To be clear, Frakt is talking about all technology, not just healthcare IT. Indeed, in the sheer tonnage of medical technology that currently exists, IT probably makes up a relatively small share, but it does get lumped in the larger group when looking at the direct relationship between tech and costs.

“Eagerness for innovation … seems to have created a culture where medical technologies are adopted prematurely and new medical technology is employed for additional uses beyond the original intent,” writes Mark Mack in a Government Finance Officers Association paper. “In some instances, technologies that offer only marginal improvements over existing treatments — but with dramatically higher price tags — are adopted broadly and rapidly.”

Is Mack talking about the amount of money required to go from paper to silicon? Perhaps not directly, but it has to be included. So let’s, for a moment, look at what our slice of healthcare technology actually does.

Healthcare IT, specifically EHRs, creates reminders and makes records readily available and enables more rapid communication and improves reporting processes. It also enables billing, provides life-saving best practices and cross-references data faster and more effectively than the human mind. All of these things make healthcare more efficient and safer.

And how much should a hospital be willing to pay for these safeguards? It’s a difficult question to answer, given that some hospitals can afford a little and some a lot.

If you’re Kaiser Permanente or Partners, you’re both willing and able to spend billions. Further down the hospital food chain, however, large organizations are spending mere millions to create operational and financial challenges will hopefully abate over time.

In 2014, for example, Becker’s Hospital CFO reported that Standard and Poor’s had downgraded the credit rating of Wake Forest Baptist Medical Center after the hospital posted a $56 million operating loss in the previous fiscal year due to an EHR purchase. Last year, Becker’s also recognized a 56 percent drop in adjusted income related to MD Anderson’s EHR implementation, and shortly thereafter named seven other hospitals that implemented the same system and faced income shortfalls as a result.

Perhaps we should be asking how much a hospital has to spend to acquire technology sufficient to improve care.

Three-time national hospital of the year Pikeville Medical Center, for instance, can realistically afford quite a bit of EHR. But putting money there means not putting it in expanded services, so hospital decision makers opted for a system that’s comprehensive but less expensive.

And why should we care that health systems are spending billions on complex EHRs if they can afford it? Because healthcare costs don’t exist in the vacuum of one organization.
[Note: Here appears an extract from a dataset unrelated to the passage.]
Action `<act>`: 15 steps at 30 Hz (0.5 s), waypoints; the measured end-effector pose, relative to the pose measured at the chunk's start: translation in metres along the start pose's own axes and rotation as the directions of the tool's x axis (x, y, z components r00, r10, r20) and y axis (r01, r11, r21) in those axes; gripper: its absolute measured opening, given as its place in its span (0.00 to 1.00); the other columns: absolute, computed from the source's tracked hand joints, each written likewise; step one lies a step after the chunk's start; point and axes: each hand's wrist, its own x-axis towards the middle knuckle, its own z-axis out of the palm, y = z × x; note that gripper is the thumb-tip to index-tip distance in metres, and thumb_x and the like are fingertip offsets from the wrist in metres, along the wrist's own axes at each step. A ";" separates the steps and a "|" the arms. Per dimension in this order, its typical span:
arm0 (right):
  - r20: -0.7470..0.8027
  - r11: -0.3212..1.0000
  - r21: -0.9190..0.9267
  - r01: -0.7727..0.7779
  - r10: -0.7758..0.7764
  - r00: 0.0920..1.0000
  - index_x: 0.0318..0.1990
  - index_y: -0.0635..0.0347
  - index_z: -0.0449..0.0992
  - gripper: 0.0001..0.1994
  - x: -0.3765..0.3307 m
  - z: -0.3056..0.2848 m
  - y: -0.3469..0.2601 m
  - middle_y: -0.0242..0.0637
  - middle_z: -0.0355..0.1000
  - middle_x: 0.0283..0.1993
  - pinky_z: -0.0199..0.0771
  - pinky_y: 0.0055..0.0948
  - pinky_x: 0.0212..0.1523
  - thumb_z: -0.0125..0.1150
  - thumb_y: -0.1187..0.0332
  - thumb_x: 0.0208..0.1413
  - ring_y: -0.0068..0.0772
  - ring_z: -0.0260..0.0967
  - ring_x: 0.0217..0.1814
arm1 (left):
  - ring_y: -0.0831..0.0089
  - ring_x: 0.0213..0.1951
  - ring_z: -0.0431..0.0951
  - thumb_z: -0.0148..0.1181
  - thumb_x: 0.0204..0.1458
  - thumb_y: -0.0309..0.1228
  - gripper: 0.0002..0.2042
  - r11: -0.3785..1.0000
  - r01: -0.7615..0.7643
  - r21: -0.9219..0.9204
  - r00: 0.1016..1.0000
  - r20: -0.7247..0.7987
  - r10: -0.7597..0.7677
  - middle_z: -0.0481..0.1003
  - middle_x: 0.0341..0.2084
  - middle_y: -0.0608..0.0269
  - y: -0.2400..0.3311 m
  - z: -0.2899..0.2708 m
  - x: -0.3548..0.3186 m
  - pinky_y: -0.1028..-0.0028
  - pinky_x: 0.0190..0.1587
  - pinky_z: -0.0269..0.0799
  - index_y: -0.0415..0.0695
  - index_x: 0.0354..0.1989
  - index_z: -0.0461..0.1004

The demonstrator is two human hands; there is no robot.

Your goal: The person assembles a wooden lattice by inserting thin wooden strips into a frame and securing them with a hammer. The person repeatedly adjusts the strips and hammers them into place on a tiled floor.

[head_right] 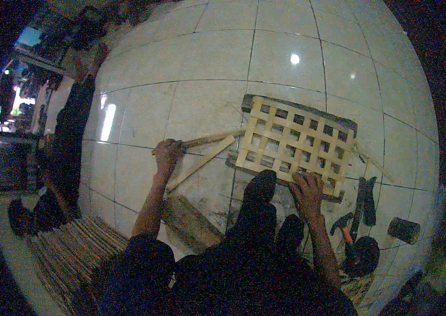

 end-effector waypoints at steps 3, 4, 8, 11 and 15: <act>0.022 1.000 0.014 -0.017 0.016 1.000 0.45 0.56 0.76 0.16 0.002 -0.003 -0.002 0.40 0.68 0.45 0.60 0.45 0.54 0.66 0.66 0.47 0.47 0.61 0.52 | 0.59 0.41 0.74 0.64 0.44 0.30 0.13 0.993 0.045 -0.111 0.995 -0.078 -0.054 0.75 0.38 0.59 -0.015 -0.015 0.002 0.62 0.46 0.67 0.45 0.40 0.77; 0.034 1.000 0.018 -0.019 0.018 0.999 0.45 0.55 0.76 0.16 0.003 -0.003 -0.003 0.40 0.67 0.45 0.60 0.44 0.54 0.66 0.66 0.47 0.47 0.60 0.52 | 0.59 0.39 0.74 0.64 0.45 0.29 0.12 0.987 0.060 -0.147 0.992 -0.105 -0.076 0.75 0.37 0.58 -0.021 -0.019 0.002 0.63 0.44 0.68 0.44 0.40 0.77; 0.032 1.000 0.001 -0.019 0.019 0.999 0.45 0.55 0.76 0.16 -0.001 0.001 0.004 0.41 0.67 0.45 0.61 0.45 0.55 0.66 0.65 0.47 0.47 0.60 0.53 | 0.55 0.35 0.74 0.59 0.50 0.28 0.09 0.930 0.149 -0.335 0.978 -0.087 -0.188 0.72 0.31 0.53 -0.013 -0.026 -0.004 0.61 0.39 0.69 0.41 0.40 0.74; 0.043 1.000 0.000 -0.027 0.027 0.999 0.45 0.54 0.75 0.16 -0.002 0.001 0.005 0.40 0.67 0.45 0.61 0.45 0.55 0.66 0.64 0.47 0.48 0.61 0.53 | 0.57 0.36 0.74 0.62 0.48 0.25 0.11 0.930 0.167 -0.329 0.976 -0.077 -0.202 0.72 0.34 0.52 -0.008 -0.027 -0.016 0.64 0.38 0.69 0.40 0.40 0.72; 0.049 0.999 -0.019 -0.027 0.028 0.998 0.46 0.54 0.75 0.17 -0.001 0.001 0.004 0.40 0.67 0.45 0.62 0.46 0.54 0.66 0.64 0.47 0.48 0.61 0.52 | 0.56 0.36 0.74 0.62 0.49 0.25 0.11 0.950 0.176 -0.259 0.977 -0.071 -0.201 0.72 0.34 0.51 -0.004 -0.017 -0.027 0.63 0.39 0.70 0.39 0.41 0.72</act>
Purchases like these push healthcare costs up for the entire system. Healthcare spending is now 17 percent of the American economy, double what it was in 1980, and the crest of the baby boomer healthcare wave hasn’t hit us yet. Again, these rising costs are the result of many factors, but healthcare technology of all kinds is an exacerbating, not a mitigating, factor.

It doesn’t have to be this way. Healthcare IT in general and EHRs in particular offer a unique opportunity to help moderate costs and provide a host of clinical, organizational and population health benefits by improving processes. But only if the systems don’t require mortgaging the future and putting the hospital in financial straits.

And this would be true even if U.S. healthcare was not moving into a potentially fraught historical period, which we are. The Affordable Care Act is threatened, potentially eliminating more than 20 million insured patients. Meaningful Use payments for healthcare IT adoption will be going away. Payment models are shifting to value instead of services.

Moving forward, healthcare IT must ensure that the tools we create become catalysts for slower growth of costs or (gasp!) even a reversal. Where technology has historically driven up the costs of healthcare, we need to make IT the exception.

Irv Lichtenwald is president and CEO of Medsphere Systems Corporation, the solution provider for the OpenVista electronic health record.